The task: Each line holding the word "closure" must appear in the answer, copied from the entries.

[Provided data — start]

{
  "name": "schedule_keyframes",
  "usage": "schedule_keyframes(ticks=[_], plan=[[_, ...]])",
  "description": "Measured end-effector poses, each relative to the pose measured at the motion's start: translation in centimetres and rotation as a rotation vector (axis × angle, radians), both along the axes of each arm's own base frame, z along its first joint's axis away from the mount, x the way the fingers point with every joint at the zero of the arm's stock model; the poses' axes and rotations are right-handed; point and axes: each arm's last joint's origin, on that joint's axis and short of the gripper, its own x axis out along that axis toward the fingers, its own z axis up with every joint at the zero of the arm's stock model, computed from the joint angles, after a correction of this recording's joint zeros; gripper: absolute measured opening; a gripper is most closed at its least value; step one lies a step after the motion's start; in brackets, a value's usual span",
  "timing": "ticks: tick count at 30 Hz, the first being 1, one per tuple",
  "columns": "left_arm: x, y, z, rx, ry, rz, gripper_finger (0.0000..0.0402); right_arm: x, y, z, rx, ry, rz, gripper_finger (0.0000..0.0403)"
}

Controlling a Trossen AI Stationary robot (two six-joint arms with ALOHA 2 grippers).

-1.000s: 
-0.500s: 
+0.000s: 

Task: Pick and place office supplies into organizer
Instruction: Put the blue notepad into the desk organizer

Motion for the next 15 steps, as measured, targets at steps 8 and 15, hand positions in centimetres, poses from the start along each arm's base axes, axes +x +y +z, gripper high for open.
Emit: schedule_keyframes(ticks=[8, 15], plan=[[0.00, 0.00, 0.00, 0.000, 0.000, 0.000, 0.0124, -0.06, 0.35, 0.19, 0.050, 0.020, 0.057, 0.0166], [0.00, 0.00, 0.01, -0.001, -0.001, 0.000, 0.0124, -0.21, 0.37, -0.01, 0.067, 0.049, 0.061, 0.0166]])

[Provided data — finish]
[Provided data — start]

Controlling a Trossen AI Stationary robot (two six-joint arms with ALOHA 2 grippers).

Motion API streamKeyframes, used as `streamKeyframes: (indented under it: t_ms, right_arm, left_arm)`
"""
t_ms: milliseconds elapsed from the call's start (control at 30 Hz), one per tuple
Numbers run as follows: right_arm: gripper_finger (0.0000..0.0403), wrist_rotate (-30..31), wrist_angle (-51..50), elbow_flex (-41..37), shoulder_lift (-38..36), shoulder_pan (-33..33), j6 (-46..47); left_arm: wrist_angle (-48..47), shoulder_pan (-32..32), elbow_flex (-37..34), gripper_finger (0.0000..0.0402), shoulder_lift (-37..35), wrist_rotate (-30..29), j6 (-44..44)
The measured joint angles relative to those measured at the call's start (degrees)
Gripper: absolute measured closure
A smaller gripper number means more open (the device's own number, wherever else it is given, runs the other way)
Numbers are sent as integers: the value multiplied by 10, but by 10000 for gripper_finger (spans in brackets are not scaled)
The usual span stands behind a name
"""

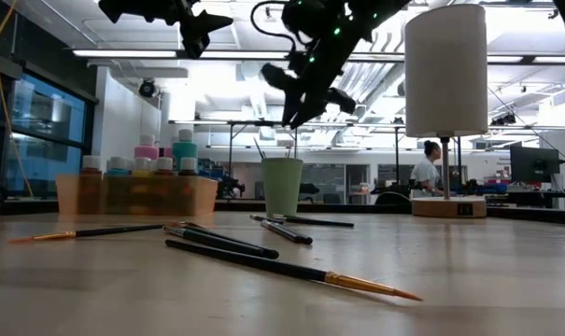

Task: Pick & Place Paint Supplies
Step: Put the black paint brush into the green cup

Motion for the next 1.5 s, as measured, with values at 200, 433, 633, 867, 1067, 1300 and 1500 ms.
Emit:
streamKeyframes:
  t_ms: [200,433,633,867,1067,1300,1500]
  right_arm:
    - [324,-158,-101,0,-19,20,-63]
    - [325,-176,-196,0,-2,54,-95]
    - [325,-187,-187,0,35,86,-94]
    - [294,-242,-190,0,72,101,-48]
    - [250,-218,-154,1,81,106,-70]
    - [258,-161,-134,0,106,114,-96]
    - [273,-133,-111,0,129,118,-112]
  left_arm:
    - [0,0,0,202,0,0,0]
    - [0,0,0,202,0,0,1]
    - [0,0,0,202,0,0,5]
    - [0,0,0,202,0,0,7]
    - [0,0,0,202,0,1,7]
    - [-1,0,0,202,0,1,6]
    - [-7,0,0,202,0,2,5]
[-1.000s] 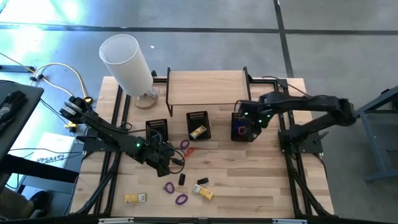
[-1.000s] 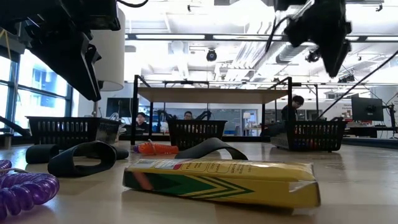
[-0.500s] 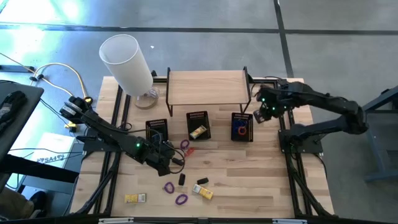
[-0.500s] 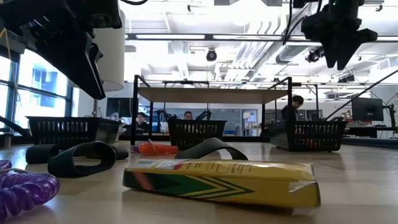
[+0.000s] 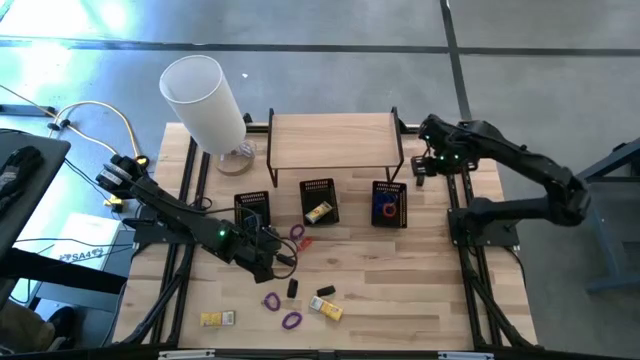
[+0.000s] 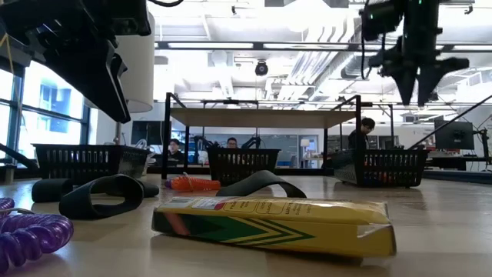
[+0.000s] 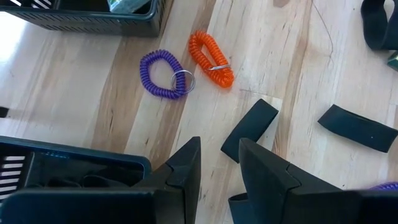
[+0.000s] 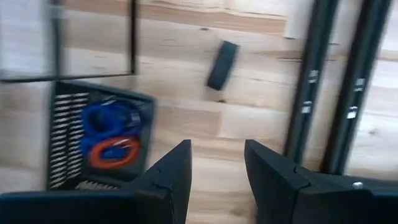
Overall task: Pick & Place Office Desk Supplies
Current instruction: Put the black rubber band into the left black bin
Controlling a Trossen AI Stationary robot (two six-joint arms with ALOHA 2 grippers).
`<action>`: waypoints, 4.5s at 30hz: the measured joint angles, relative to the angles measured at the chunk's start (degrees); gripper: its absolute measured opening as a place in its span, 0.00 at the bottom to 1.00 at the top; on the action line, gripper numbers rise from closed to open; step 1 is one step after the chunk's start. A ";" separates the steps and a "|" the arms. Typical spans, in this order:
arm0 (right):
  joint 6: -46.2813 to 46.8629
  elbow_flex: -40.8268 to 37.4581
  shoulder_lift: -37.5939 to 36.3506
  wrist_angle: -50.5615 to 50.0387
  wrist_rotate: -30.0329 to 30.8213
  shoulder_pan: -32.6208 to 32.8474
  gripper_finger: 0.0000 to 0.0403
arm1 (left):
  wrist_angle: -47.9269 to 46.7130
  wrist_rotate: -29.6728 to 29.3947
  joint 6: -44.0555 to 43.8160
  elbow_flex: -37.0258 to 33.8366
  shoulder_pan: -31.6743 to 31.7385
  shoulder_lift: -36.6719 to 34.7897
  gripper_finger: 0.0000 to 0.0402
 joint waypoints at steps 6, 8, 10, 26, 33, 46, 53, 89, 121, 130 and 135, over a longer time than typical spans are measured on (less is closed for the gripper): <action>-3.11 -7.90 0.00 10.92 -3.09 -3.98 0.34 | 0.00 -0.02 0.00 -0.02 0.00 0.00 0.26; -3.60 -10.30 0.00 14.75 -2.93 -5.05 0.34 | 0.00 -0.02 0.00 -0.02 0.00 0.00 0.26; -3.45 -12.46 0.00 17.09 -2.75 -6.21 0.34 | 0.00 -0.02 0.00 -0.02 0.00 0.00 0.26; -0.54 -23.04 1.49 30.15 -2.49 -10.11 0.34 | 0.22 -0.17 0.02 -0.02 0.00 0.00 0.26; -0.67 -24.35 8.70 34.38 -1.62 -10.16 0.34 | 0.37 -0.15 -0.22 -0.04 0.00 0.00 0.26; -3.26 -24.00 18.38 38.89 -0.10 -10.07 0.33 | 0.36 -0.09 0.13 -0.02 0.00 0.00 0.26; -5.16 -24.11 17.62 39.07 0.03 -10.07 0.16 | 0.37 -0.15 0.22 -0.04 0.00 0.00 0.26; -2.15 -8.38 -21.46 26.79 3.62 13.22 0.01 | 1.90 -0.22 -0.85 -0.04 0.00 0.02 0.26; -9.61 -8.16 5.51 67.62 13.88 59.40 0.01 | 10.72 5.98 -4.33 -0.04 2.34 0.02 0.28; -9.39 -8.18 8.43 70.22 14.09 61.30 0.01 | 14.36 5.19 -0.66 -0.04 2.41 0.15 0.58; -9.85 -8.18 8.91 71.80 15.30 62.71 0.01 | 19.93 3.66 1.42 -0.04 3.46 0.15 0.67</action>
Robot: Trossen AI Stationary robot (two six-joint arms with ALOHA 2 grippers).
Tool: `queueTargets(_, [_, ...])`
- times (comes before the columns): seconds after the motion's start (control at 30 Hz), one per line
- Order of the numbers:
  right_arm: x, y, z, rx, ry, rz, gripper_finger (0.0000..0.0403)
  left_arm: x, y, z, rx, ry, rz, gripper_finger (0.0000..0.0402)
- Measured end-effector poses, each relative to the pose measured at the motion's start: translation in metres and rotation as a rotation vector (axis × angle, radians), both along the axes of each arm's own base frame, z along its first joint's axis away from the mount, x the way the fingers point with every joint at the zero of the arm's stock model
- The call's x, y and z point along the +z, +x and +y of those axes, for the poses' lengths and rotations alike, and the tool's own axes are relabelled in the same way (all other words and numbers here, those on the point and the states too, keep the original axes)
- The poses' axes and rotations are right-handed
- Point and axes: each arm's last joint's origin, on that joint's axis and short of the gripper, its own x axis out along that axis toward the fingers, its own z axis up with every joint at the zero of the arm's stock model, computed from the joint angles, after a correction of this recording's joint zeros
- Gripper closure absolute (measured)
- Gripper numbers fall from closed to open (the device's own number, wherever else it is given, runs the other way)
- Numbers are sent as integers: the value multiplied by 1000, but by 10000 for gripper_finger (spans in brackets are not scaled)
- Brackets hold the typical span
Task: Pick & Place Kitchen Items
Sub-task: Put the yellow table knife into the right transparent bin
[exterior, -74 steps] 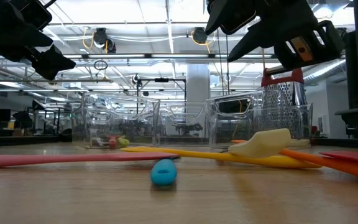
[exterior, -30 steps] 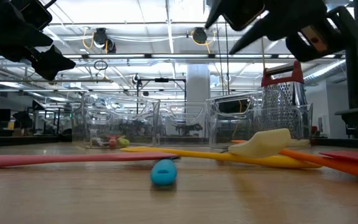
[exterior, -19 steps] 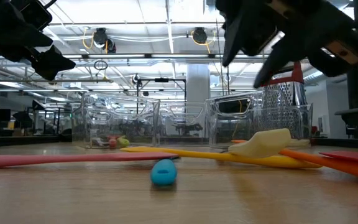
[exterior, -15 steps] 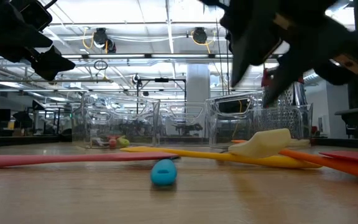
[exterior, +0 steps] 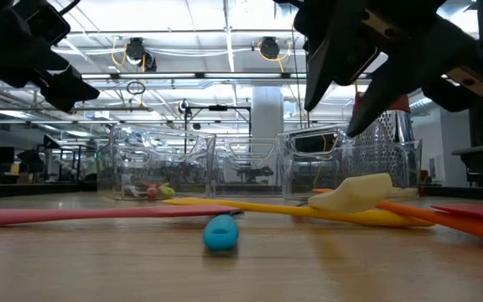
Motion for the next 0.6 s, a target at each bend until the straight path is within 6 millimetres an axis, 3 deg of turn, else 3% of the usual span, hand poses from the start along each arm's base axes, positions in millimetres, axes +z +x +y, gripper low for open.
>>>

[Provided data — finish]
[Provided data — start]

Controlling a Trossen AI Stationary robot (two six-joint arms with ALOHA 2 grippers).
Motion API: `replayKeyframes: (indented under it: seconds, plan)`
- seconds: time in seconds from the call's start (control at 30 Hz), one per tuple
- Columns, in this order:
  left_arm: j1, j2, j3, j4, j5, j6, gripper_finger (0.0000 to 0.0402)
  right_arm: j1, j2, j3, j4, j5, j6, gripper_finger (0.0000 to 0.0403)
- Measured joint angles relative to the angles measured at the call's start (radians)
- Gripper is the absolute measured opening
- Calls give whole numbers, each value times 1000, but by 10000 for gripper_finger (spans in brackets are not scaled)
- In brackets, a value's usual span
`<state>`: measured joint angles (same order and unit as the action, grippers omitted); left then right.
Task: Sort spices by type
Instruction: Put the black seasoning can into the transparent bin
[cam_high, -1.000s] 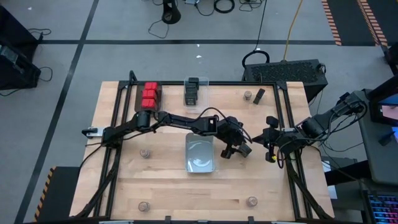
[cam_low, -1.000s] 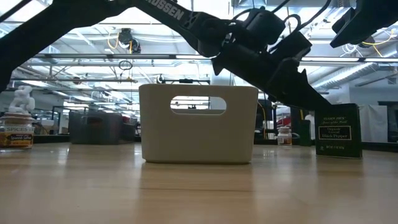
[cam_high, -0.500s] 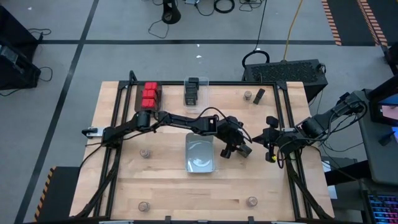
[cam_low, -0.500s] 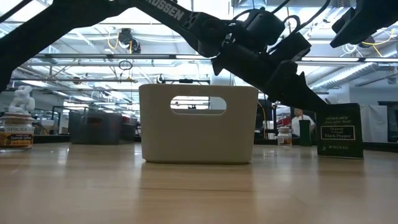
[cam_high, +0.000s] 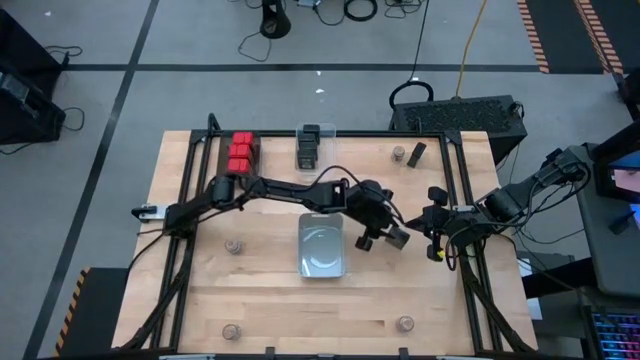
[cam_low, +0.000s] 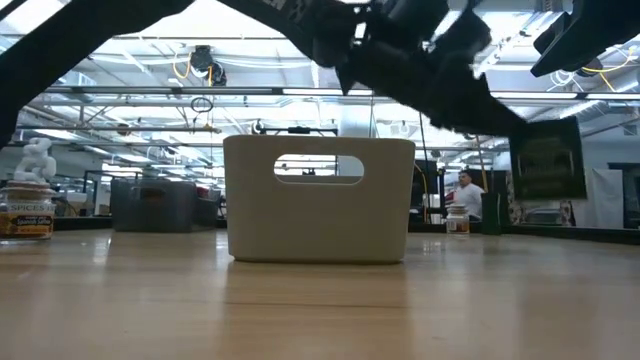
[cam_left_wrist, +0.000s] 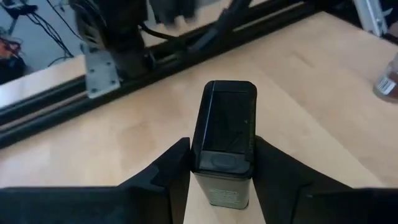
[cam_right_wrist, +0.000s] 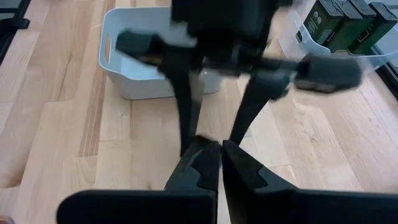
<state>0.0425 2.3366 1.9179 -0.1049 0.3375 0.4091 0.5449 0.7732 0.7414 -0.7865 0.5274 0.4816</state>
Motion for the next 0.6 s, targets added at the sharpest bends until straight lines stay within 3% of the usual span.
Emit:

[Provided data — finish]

Task output:
Gripper: absolute measured closure
- Gripper closure absolute (measured)

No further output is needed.